_DATA SHOWN_.
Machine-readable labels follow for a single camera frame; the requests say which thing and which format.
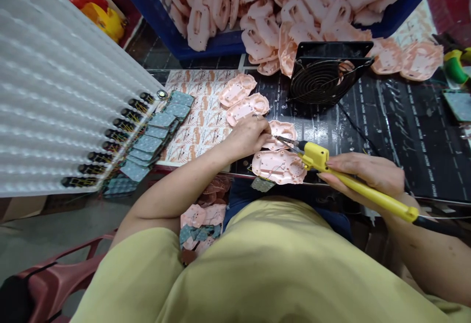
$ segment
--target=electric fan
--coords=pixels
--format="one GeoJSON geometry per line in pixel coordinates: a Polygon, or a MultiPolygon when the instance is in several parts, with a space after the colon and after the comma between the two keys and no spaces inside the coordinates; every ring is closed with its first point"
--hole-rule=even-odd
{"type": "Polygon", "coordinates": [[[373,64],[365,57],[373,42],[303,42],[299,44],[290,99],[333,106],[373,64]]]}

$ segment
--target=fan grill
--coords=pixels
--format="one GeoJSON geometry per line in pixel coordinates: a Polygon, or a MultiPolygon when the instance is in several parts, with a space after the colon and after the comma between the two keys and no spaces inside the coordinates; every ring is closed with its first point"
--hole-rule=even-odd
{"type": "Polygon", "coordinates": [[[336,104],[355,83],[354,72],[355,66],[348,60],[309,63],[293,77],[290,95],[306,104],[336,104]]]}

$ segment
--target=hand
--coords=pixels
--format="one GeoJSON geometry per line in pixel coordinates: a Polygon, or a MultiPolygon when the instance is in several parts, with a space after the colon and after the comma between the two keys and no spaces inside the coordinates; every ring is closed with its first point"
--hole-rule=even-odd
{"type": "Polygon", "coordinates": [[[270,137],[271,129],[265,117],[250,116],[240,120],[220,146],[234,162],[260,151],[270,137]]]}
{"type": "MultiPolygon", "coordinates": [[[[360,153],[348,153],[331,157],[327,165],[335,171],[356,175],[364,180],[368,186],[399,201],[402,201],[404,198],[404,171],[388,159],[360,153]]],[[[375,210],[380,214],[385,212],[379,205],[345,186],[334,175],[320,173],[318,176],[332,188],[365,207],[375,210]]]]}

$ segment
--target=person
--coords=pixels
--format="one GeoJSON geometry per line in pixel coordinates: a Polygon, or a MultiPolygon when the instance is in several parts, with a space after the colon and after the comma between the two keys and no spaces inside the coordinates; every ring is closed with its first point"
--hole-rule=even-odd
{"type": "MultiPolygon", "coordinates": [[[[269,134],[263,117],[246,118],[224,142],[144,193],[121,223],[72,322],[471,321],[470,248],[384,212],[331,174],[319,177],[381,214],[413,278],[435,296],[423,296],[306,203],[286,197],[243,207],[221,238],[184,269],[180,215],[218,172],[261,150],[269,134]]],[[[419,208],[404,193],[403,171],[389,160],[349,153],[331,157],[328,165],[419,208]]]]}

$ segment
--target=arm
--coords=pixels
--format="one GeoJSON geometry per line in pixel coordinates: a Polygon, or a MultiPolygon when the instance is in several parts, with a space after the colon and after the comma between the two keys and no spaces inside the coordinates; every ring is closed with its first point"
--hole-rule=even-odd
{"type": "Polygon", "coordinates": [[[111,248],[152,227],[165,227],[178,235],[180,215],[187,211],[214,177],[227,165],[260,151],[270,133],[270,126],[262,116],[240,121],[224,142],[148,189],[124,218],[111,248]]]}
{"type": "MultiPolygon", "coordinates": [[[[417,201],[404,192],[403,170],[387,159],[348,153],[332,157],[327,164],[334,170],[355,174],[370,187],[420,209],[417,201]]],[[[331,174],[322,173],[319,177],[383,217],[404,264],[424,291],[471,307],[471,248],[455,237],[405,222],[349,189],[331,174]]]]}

_DIRECTIONS_. If a line in the records above holds the string "target", copy it out.

_ANSWER BOX_.
--target=electric fan
--target=fan grill
--target=hand
--target=person
--target=arm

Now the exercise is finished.